For example, when the oil companies were trying to open up the North Slope
for oil, there was an ad in the New York Times. Over a picture of an Eskimo
elder it said "Our way of life has endured for 100,000 years. Do we now have
to die for 6 months of oil?" Now that's an ad that changes the discussion.
We haven't had that in Y2K. That's partly why the media have gotten away
with the way they've covered it. We have a lot of information on our side,
but no great and powerful story tellers to transform the discussion.

This leads me to my second thought. I was at the telecast at Henry Dakin's
last week, and greatly valued the chance to hear Meg Wheatley et al talk
about the current status of Y2K. But it also made me more aware of the lack
of clear and coherent leadership in the "sustainability/ community/positive
response to Y2K" movement. There are great and even brilliant individuals
who have been taking the leadership and doing excellent work, but they are
relatively invisible. Might it be timely now to create a strong, challenging
and coherent statement around which a broad group of folks could coalesce
into a visible coalition with an actual name? A statement that would
articulate a clear set of best principles and choices?

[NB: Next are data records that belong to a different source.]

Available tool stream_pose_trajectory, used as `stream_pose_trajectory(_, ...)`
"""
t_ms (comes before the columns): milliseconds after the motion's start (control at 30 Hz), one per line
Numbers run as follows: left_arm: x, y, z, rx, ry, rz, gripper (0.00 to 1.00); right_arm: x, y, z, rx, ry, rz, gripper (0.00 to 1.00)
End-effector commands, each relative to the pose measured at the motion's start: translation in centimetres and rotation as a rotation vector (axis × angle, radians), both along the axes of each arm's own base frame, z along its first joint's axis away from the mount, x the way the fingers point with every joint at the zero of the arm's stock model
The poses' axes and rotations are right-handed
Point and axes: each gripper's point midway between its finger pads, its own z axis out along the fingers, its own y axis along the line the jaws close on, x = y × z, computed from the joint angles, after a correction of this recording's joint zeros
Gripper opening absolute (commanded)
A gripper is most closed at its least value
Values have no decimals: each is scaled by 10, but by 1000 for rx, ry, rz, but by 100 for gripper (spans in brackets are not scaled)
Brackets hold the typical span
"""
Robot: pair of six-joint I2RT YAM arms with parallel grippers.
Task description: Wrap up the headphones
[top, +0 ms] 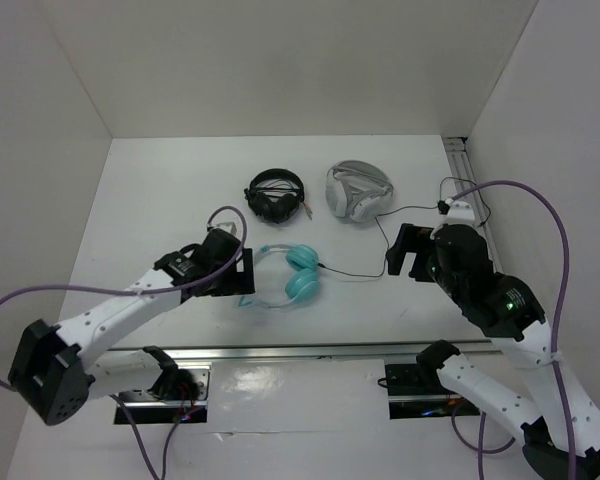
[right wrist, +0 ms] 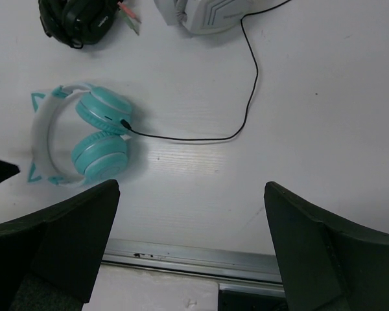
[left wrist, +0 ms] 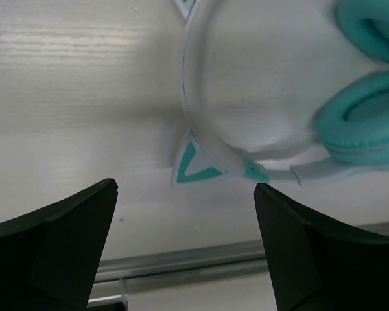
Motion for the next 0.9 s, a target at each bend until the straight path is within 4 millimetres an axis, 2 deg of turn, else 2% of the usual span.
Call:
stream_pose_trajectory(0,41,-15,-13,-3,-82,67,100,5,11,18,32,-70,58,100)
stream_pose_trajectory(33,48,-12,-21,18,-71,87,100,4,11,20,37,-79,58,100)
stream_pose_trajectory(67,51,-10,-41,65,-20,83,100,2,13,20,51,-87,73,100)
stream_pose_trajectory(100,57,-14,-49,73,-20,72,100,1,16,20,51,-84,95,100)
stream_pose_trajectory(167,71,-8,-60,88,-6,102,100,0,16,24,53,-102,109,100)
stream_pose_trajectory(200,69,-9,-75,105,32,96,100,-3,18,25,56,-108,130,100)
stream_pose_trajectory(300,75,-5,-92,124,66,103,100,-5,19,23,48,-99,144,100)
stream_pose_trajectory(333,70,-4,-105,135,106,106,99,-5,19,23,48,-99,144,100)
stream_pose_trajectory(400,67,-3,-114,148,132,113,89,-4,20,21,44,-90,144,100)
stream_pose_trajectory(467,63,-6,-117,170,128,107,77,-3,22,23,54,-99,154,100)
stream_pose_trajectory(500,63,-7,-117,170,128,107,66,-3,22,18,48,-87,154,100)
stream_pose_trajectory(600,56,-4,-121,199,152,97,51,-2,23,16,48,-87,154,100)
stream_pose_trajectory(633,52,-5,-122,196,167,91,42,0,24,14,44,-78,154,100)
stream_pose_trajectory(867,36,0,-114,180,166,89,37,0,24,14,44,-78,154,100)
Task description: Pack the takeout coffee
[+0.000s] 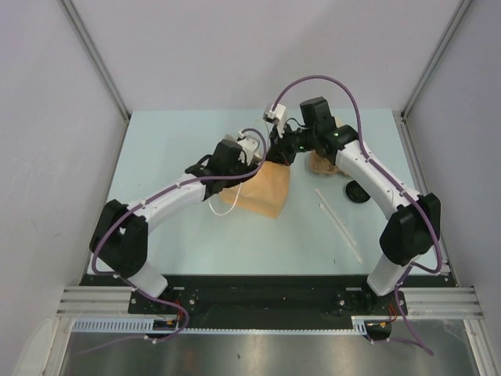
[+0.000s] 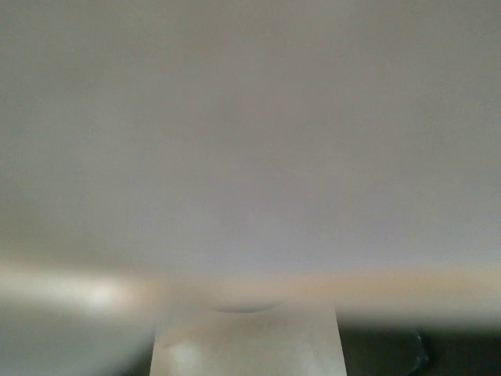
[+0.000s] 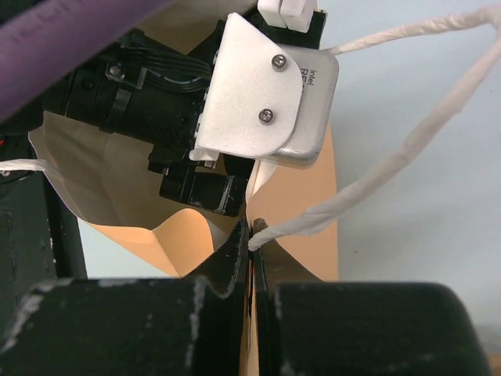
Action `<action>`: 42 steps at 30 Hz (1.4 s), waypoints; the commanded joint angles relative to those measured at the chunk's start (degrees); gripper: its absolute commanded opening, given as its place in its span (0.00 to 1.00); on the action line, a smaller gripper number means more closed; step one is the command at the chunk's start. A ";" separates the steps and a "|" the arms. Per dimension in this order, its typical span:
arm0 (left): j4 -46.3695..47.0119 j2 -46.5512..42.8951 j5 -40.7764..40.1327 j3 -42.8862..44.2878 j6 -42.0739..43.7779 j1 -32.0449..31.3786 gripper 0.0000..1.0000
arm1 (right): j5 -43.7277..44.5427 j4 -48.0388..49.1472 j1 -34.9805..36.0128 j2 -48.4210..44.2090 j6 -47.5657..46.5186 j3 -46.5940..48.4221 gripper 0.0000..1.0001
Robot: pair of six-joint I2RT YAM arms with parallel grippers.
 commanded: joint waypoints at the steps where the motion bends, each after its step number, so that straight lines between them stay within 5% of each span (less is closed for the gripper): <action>1: -8.95 5.22 -0.35 1.08 -3.12 2.40 0.00 | -0.43 -3.89 -1.07 2.19 0.97 2.30 0.00; 17: -12.73 11.48 2.46 0.03 -5.40 3.63 0.01 | -0.95 -5.12 -2.56 3.51 0.62 2.48 0.00; 23: -10.63 6.30 5.01 -0.15 -5.76 3.72 0.32 | -1.13 -5.30 -2.56 3.51 0.88 2.65 0.00; 27: -9.83 3.22 5.36 1.95 -5.58 3.63 0.62 | -0.96 -5.83 -2.56 3.60 0.97 3.09 0.00; 36: -9.21 -0.39 6.33 6.61 -6.55 3.19 0.89 | -0.43 -6.35 -2.56 3.86 1.76 3.80 0.00; 42: -10.01 -2.58 5.89 9.16 -6.38 1.79 0.94 | 0.19 -6.70 -2.74 3.86 1.67 4.32 0.00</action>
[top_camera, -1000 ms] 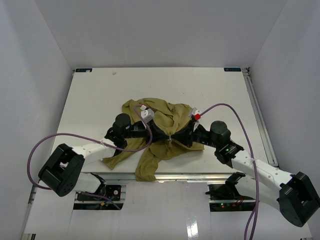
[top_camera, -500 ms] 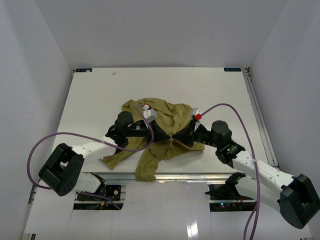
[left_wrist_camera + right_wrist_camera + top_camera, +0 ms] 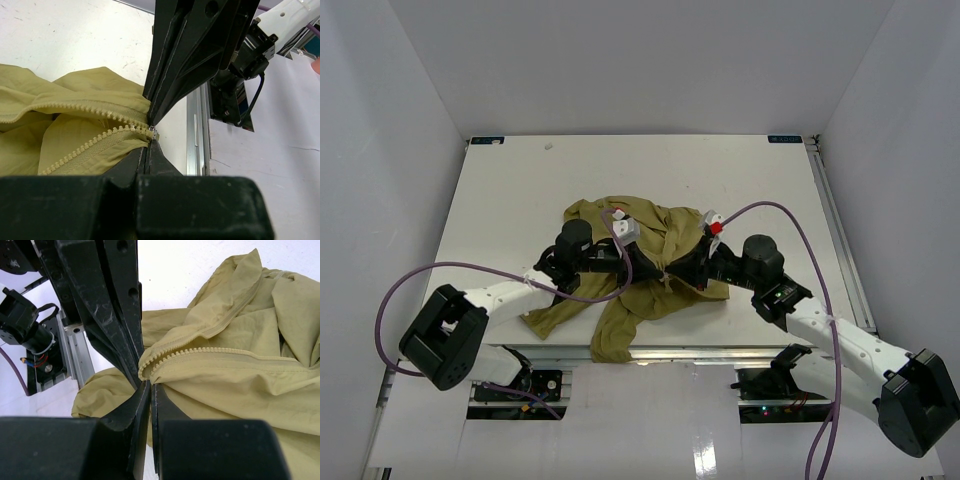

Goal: Zip up the jacket

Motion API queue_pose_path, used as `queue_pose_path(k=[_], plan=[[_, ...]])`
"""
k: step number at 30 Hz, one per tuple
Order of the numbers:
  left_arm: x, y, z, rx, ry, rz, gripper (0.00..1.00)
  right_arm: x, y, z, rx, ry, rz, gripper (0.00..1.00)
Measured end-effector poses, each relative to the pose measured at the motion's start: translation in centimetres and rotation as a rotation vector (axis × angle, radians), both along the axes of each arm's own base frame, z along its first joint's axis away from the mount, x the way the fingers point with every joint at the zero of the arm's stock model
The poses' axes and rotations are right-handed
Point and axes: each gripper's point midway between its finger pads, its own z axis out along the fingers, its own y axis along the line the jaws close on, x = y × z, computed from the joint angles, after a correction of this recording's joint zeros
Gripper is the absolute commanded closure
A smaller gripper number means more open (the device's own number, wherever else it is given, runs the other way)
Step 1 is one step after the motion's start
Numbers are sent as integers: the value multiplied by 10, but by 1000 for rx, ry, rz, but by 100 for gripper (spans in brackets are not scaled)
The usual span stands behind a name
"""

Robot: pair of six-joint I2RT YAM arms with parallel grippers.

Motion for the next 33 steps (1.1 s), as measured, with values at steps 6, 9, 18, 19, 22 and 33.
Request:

I can imagine this coalition including an excitingly improbable group of
folks -- not only Meg Wheatley, you, Paloma, Eric Utne et al., but also
business leaders, the mayors of the Y2K responsive communities, business
leaders, government folks, celebrities, etc. If people saw this as a truly
definitive statement of principled leadership, I can imagine a lot of folks
who would want to sign on.

Best would be to get it as an op-ed ad in the New York Times, but there
would be other routes to get it out there too .

You all would write such a manifesto much better than I -- but here are some
rough ideas that could be fleshed out:


"Y2K -- A CALL TO COOPERATION

1. Here's what Y2K is and why it's a serious issue with a deadline.

2. And it's more than a technological problem.

3. It's foreseeable that there will be social as well as technological
consequences.

4. While it is serious, it need not paralyze us.

5. We have choices about how to respond to this situation. And we'll
have to choose before we know exactly how serious it will be.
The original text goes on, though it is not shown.